Politica

Livorno, contestato Salvini. E il leader alza il dito medio

LIVORNO, 22 APRILE 2015 - E’ stata alta la tensione a Livorno per l’arrivo del leader del Carroccio, Matteo Salvini, giunto in Toscana negli ultimi giorni in vista della campagna elettorale per le elezioni regionali di Maggio. Giunto nella città in prima mattinata, Salvini è stato apertamente contestato da alcuni esponenti dei centri sociali, che lo hanno invitato ad abbandonare la città e a rimuovere la felpa con la quale è giunto, con su la scritta “Livorno”. [MORE]

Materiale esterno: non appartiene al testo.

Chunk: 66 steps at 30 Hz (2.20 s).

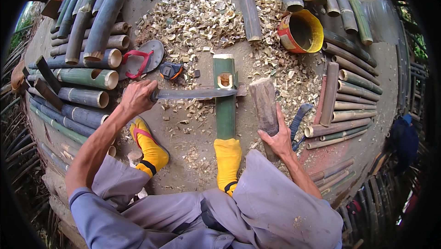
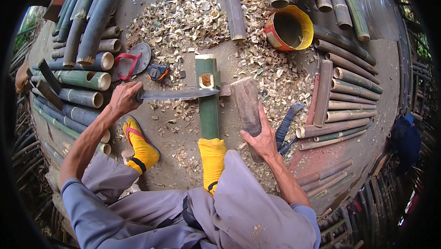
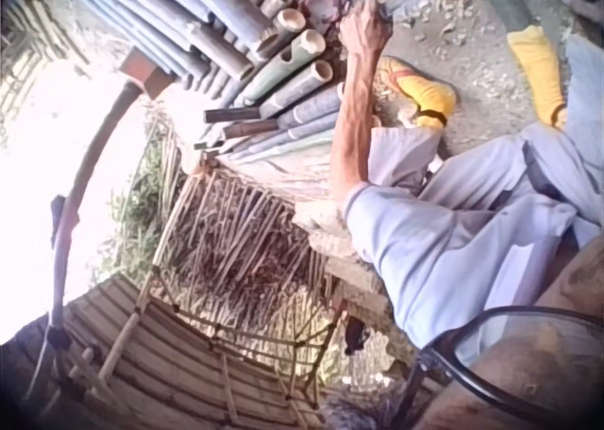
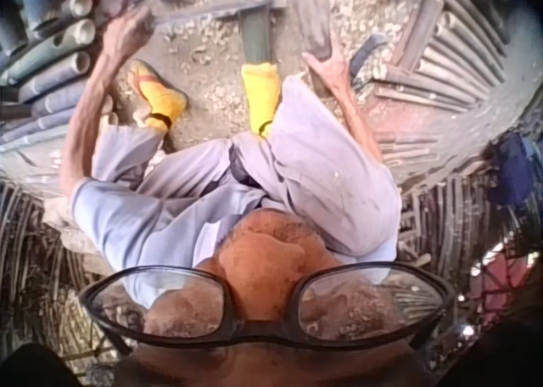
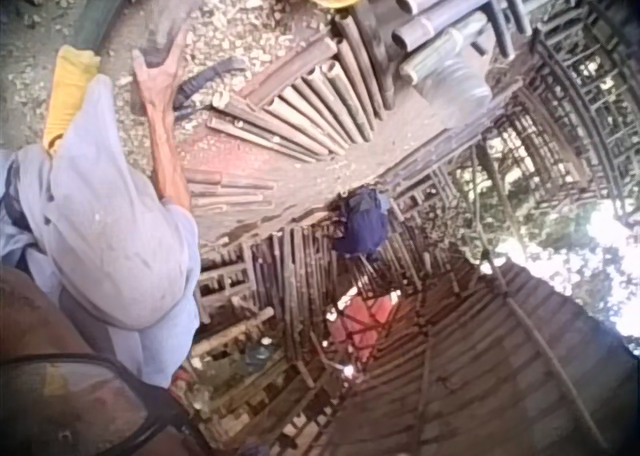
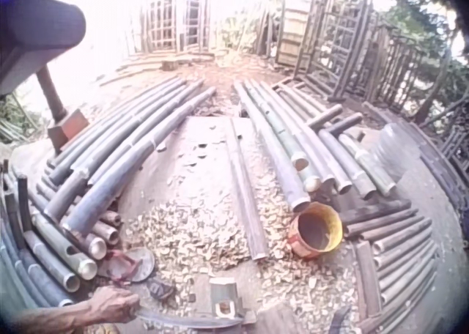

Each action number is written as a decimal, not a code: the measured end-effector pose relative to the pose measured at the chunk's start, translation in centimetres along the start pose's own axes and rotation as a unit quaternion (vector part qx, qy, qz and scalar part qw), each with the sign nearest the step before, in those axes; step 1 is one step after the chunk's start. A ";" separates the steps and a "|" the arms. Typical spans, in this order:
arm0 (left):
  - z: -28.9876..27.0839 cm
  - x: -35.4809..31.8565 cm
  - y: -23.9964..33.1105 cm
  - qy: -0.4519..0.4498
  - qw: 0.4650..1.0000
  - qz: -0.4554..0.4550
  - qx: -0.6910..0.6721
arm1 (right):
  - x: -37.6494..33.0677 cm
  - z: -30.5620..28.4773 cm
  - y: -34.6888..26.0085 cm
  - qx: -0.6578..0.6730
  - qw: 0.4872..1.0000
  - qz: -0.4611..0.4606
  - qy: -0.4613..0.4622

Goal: The person carves a hole into a bamboo stalk using a knife and a wooden mallet, then smooths the edges of the hole with a smaller hand-held blade.

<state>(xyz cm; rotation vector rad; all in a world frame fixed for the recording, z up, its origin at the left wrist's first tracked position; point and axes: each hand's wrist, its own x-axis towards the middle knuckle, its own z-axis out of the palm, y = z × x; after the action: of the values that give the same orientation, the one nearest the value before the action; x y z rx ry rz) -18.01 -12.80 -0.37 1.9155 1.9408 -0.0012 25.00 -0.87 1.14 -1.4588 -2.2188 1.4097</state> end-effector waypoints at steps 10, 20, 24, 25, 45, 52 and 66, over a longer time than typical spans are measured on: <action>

L’iniziativa del segretario federale è avvenuta in vista dell’appoggio del candidato governatore, Claudio Borghi, economista e professore all’Università Cattolica di Milano, da sempre critico con Fiscal Compact e unione monetaria, in una partita che lo vedrà opposto al candidato Pd e del Centrosinistra, Enrico Rossi, attuale governatore e vincitore delle elezioni 2010, Giacomo Gianarelli, candidato M5S, Stefano Mugnai per Forza Italia, Giovanni Donzelli (Fratelli d’Italia) e Gianni Lamioni (Ncd-Udc). Altro candidato per Sinistra Italiana è Tommaso Fattori. Situazione dunque particolarmente delicata, con un Centrodestra spaccato e diviso in quattro tra candidati diversi per le quattro principali compagini nazionali.

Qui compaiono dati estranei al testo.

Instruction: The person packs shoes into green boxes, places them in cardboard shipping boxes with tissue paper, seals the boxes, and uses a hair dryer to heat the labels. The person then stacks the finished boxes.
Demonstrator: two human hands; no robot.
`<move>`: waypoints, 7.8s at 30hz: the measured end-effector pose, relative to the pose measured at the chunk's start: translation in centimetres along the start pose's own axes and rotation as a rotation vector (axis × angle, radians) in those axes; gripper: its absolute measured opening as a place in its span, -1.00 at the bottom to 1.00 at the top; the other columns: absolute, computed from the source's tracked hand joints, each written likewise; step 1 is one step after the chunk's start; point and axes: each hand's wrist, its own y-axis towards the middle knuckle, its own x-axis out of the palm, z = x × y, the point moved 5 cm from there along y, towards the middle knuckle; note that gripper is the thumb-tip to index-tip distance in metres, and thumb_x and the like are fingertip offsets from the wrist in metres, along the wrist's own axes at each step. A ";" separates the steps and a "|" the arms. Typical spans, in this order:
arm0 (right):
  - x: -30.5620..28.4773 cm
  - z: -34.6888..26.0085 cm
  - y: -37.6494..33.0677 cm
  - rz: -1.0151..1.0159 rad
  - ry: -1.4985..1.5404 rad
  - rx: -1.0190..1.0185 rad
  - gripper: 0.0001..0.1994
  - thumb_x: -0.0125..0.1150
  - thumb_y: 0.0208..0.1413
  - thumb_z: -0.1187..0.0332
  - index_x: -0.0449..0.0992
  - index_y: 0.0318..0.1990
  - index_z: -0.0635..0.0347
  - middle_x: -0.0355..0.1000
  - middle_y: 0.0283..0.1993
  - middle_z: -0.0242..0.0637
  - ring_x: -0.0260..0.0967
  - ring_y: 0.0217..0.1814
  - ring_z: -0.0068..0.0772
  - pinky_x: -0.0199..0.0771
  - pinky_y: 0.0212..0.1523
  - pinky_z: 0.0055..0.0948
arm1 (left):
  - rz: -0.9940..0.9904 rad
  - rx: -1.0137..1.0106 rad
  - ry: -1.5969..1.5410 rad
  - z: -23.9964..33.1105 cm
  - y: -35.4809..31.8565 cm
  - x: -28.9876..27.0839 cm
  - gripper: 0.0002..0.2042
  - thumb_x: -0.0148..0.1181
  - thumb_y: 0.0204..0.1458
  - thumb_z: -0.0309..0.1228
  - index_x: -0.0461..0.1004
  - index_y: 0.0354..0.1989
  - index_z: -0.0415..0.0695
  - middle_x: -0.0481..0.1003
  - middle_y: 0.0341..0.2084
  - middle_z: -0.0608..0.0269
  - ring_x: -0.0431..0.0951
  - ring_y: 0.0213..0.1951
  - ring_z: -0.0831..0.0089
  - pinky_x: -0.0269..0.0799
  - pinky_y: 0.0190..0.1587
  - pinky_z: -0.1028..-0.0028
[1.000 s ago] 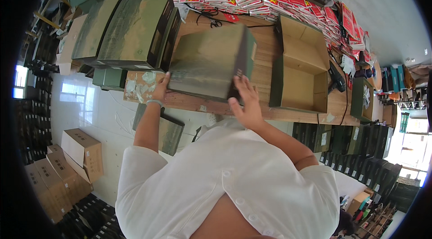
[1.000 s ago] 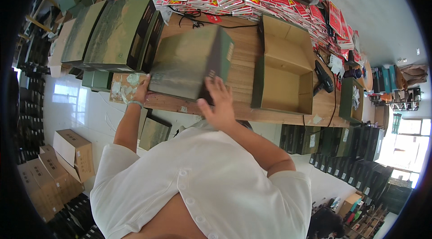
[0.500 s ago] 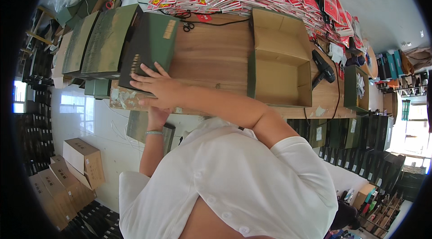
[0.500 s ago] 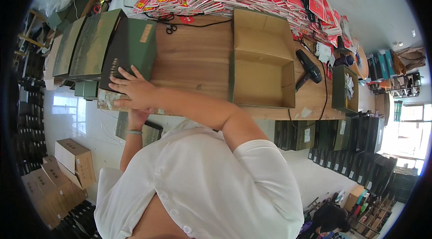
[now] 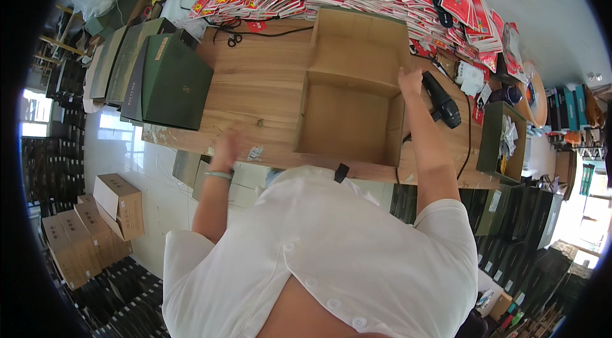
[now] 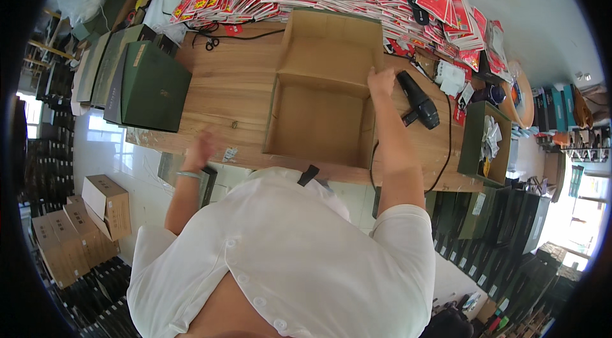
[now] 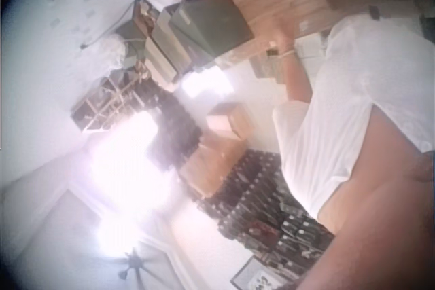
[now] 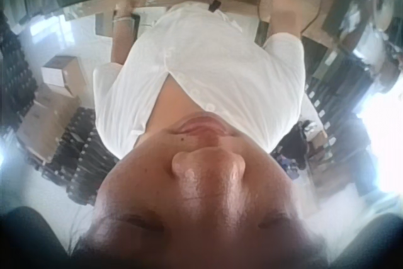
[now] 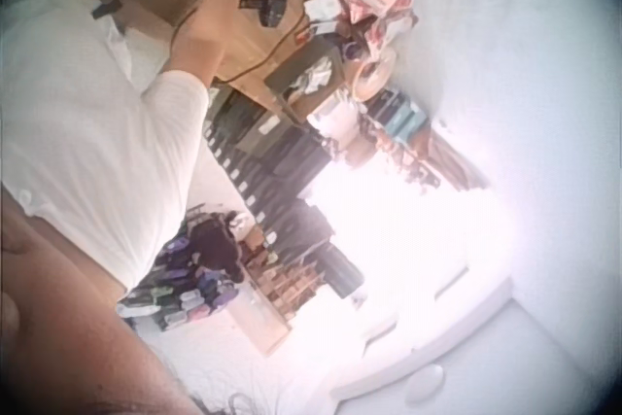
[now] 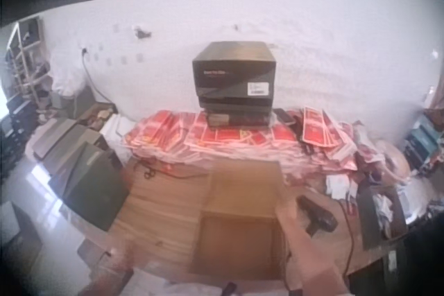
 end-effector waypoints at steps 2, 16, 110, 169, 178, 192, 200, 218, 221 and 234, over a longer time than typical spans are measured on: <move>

Nonostante il buon inizio del viaggio in terra toscana, con un discreto bagno di folla a Cecina (circa 700 i partecipanti) all’interno del cinema Moderno (nonostante le manifestazioni all’esterno dei Carc), è prontamente arrivata la contestazione a suon di uova e pomodori (tutti schivati dal leader leghista) mentre attraverso il suo Ipad filmava la tesissima vicenda alzando anche un dito medio. Da una parte i fischi, dall’altra applausi ed approvazioni. «Ringrazio la Livorno democratica, diamo una lezione di democrazia a questi sfigati». Queste le parole di Salvini, per nulla intimorito e che anzi ha voluto rincarare la dose: «Mi impegno a tornare a Livorno, una, due, tre, quattro volte fino a quando non sarà possibile anche qui manifestare democraticamente. Livorno diventi una città sicura e democratica.» Il tutto nonostante appunto pesanti cori e slogan anti Lega tra cui «Livorno non ti vuole, Salvini fascista».

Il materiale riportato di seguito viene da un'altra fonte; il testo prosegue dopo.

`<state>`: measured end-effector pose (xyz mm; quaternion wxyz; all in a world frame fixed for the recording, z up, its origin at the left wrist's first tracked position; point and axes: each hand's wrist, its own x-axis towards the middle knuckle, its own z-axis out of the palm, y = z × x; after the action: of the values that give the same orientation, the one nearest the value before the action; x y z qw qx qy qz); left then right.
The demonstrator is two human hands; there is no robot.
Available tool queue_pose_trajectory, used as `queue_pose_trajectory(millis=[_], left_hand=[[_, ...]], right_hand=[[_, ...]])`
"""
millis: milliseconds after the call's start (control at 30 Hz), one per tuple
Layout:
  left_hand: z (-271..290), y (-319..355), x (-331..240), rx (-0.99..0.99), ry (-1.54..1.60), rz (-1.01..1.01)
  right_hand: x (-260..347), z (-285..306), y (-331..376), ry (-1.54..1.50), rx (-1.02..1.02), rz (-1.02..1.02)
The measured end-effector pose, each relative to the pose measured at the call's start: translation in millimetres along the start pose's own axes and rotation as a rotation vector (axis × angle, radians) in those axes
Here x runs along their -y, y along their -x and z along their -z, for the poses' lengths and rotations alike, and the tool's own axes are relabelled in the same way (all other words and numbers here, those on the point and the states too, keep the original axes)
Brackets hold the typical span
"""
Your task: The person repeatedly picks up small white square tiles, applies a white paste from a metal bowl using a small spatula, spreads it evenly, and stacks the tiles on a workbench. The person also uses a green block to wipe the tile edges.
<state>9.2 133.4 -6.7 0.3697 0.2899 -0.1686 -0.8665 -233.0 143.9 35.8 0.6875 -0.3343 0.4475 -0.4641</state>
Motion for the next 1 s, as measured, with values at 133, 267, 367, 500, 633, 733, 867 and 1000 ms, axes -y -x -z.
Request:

Il leader della Lega ha poi voluto bollare come squadristi fascisti le posizioni e gli atteggiamenti dei centri sociali ed ha, come ormai di consueto, attaccato il Premier Renzi sulla questione immigrazione, considerato «becchino incapace e recordman di morti e sbarchi» assieme al Ministro dell’Interno, Angelino Alfano. Nonostante il clima di tensione, non si sono fortunatamente verificati scontri di alcun genere, anche alla luce della presenza di centinaia di Forze dell’Ordine, le quali hanno seguito da vicino gli episodi della giornata di oggi.